Currently, 10 of the Federal Open Market Committee’s 18 members have now come out in favor of tapering, seven of whom are voting members. Whether this translates to actual votes in favor of tapering remains to be seen. We may get more clarity regarding what the Fed thinks about tapering and the timing for it at their Jackson Hole meeting on August 26-28.
Jobless Claims Continue to Decline
The number of people filing for unemployment for the first time fell by 12,000, as Initial Jobless Claims were reported at 375,000 in the latest week. California (+68K), Texas (+30K) and Illinois (+21K) reported the largest number of claims.
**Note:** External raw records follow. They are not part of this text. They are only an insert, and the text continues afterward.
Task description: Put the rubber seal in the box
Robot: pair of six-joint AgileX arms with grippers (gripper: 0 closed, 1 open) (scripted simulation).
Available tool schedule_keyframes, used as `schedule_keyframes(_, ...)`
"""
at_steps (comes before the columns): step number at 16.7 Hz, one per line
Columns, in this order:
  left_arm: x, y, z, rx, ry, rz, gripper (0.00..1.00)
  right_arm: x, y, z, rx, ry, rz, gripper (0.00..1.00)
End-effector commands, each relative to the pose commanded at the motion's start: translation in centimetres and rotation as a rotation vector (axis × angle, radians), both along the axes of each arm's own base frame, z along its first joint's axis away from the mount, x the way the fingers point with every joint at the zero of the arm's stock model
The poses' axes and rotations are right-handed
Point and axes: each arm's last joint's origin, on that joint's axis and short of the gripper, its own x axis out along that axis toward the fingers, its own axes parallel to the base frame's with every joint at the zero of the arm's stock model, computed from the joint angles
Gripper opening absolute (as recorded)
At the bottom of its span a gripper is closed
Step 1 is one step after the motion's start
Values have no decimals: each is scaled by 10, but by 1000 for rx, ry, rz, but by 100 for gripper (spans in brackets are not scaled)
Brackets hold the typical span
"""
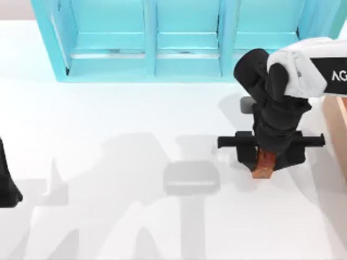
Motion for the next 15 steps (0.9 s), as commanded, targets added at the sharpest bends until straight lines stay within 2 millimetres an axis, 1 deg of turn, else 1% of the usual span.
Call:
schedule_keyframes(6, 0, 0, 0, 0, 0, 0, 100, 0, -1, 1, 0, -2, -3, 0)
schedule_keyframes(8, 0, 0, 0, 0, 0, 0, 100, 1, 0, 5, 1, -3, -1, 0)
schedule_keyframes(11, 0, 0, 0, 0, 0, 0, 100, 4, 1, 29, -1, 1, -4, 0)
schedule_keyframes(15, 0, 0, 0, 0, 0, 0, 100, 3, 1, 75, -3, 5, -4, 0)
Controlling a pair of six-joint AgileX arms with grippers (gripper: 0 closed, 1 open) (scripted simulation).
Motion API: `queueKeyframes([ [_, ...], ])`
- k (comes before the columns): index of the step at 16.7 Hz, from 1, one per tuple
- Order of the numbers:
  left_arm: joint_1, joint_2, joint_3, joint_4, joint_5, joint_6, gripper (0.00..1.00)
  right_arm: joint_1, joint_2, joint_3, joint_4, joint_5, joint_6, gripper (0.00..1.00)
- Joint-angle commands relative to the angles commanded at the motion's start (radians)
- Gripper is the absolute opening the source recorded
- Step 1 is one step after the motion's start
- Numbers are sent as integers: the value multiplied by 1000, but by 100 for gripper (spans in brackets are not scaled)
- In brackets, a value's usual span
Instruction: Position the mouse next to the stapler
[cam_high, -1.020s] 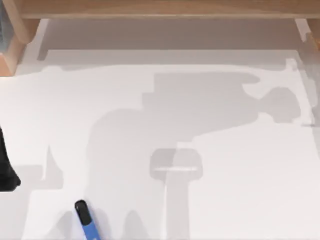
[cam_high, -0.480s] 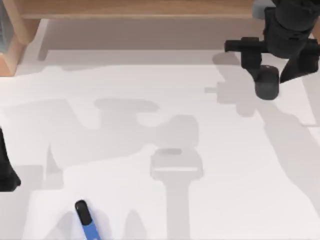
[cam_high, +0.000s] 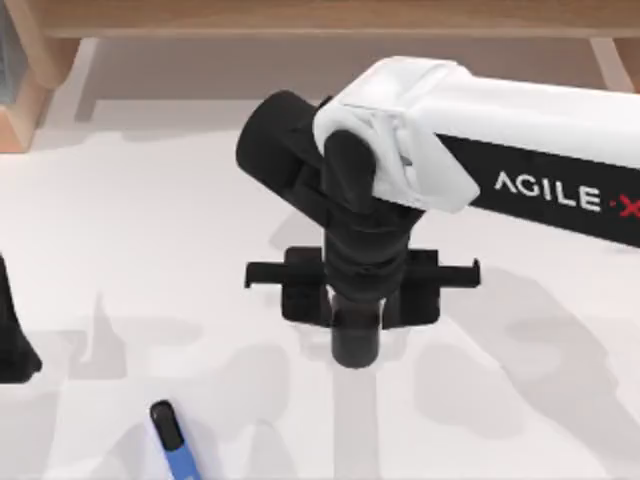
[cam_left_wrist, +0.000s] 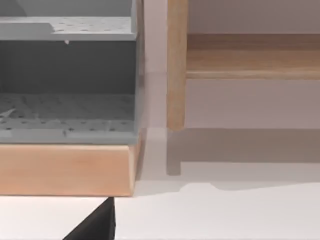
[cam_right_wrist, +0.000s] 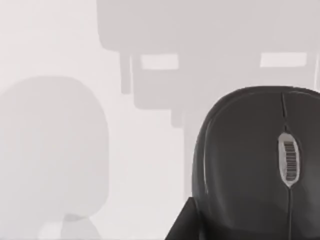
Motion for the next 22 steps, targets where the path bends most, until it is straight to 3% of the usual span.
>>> queueKeyframes([
  [7, 0, 0, 0, 0, 0, 0, 100, 230, 27, -96, 106, 0, 187, 0],
  [22, 0, 0, 0, 0, 0, 0, 100, 237, 13, -91, 126, -1, 195, 0],
])
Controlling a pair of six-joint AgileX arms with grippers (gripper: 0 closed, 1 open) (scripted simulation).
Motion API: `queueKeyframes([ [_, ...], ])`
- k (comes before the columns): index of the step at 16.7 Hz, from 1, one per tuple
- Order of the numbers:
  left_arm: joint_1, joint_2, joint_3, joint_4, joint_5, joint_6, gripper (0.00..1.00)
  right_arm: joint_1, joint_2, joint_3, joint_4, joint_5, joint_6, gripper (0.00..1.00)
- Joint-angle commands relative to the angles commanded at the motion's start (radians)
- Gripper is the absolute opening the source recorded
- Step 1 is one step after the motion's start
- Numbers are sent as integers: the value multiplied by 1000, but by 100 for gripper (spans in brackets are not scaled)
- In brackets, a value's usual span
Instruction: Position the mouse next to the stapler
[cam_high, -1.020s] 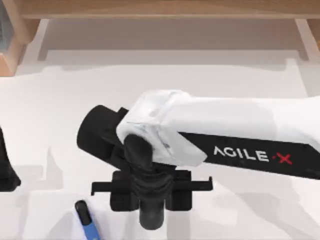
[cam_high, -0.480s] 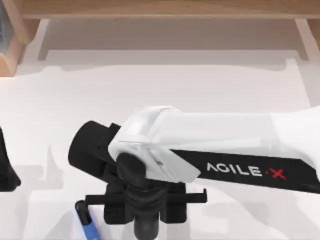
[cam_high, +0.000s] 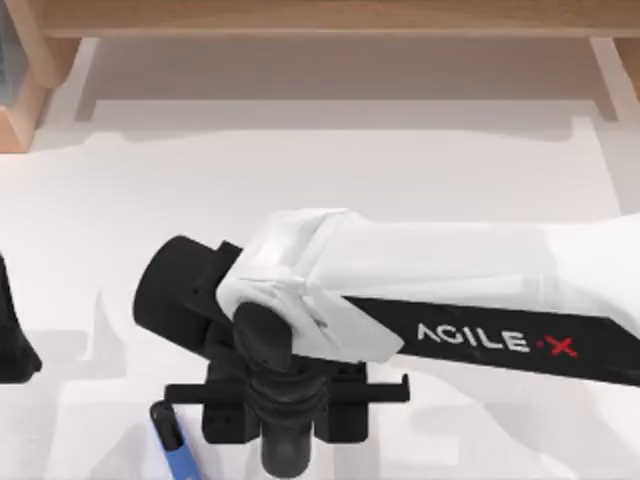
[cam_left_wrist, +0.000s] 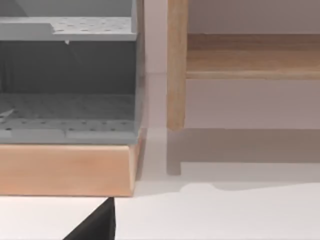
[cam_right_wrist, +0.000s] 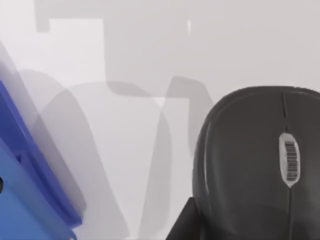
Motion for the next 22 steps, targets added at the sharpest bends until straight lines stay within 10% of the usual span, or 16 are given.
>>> queueKeyframes([
  [20, 0, 0, 0, 0, 0, 0, 100, 0, 37, -39, 36, 1, -3, 0],
  [22, 0, 0, 0, 0, 0, 0, 100, 0, 37, -39, 36, 1, -3, 15],
])
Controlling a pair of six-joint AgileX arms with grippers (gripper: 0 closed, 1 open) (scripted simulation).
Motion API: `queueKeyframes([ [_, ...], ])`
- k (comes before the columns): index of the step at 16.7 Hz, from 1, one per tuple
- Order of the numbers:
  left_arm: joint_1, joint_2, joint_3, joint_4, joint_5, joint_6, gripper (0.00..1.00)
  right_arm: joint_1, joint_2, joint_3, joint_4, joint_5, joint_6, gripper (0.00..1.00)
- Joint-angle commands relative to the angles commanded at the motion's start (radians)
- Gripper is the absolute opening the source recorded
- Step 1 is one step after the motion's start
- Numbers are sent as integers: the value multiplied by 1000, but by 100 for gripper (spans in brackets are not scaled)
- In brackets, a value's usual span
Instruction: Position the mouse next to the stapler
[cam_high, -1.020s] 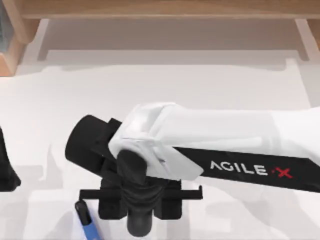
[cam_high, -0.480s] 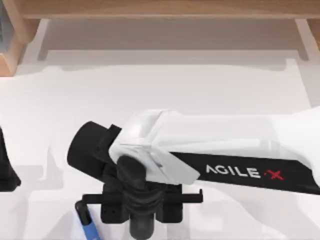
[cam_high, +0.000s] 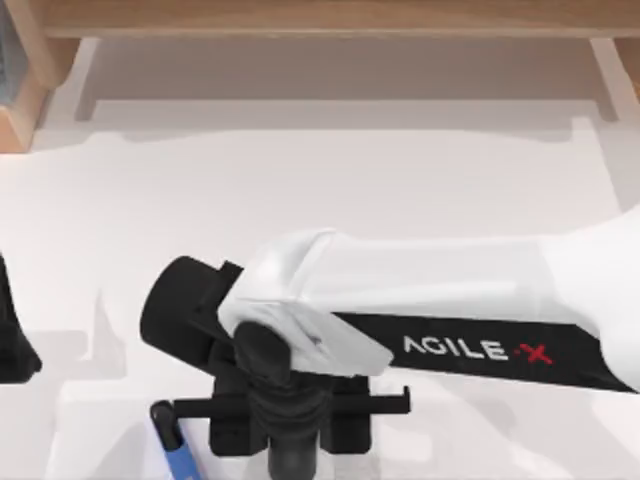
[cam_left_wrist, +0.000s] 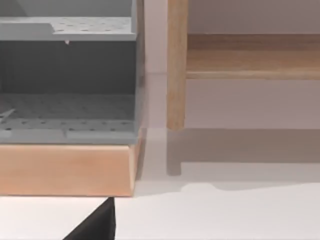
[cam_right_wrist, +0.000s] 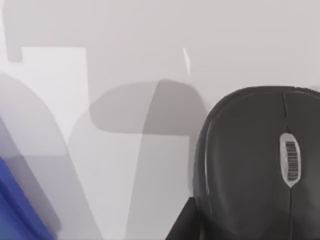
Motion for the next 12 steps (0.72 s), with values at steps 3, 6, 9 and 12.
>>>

The number of people continuing to receive regular benefits was down 114,000, with Continuing Claims totaling 2.87 million and remaining under 3 million for the second week in a row.Pandemic Unemployment Assistance Claims (which provide benefits to people who would not usually qualify) and Pandemic Emergency Claims (which extend benefits after regular benefits expire) also decreased by 730,000 combined.
All told, 12 million individuals are still receiving benefits throughout all programs. This is a decrease of 920,000 from the previous report. It’s likely these figures will continue to improve once September comes and all of the extended benefits expire.
On a related note, the JOLTS (Job Openings and Labor Turnover Survey) report showed that job openings were at a record high of 10 million in June. Though the JOLTS report is for June while weekly claims are more real-time, it will be important to see if the number of job openings and jobless claims both decline in the coming months and especially come September once all states will be removing extra benefits. This could potentially alleviate some of the compensation pressures noted above that businesses are facing if so.
Auctions Have Mixed Results
Investors were closely watching Wednesday’s 10-year Treasury Note Auction and Thursday’s 30-year Bond Auction to see the level of demand. High demand, which is reflected in the purchasing of Bonds and Treasuries, can push prices higher and yields or rates lower.
Weak demand, on the other hand, can signal that investors think yields will continue to move higher, which can have a negative effect on rates.
Wednesday’s 10-year Treasury Note Auction was met with above average demand. The bid to cover of 2.65 was higher than the one-year average of 2.40. Direct and indirect bidders took 90.3% of the auction compared to 77.5% in the previous 12.
However, Thursday’s 30-year Bond Auction was met with below average demand. The bid to cover of 2.21 was below the one-year average of 2.30. Direct and indirect bidders took 81.7% of the auction compared to 79.6% in the previous 12.
What to Look for This Week
This week’s calendar contains key reports across a wide spectrum of the U.S. economy. We’ll get news regarding regional manufacturing in August, first on Monday with the Empire State Index, followed by the Philadelphia Fed Index on Thursday.
Tuesday brings the latest news on Retail Sales for July, as well as an update on builder confidence in August via the National Association of Home Builders Housing Market Index.
More housing news follows when July’s Housing Starts and Building Permits are reported on Wednesday. Plus, the minutes from the Fed’s July meeting will be released and there will be a 20-year Bond Auction, and both of these have the potential to move the markets.
On Thursday, look for the latest Jobless Claims figures when they are reported, as usual.
Mortgage Bonds ended the week above their 50-day Moving Average, which will now act as support. The next ceiling is at the 101.45 Fibonacci level. The 10-year ended the week trading at 1.28% after declining sharply Friday. Yields have broken beneath their 200-day Moving Average at 1.30% and are testing their 25-day Moving Average.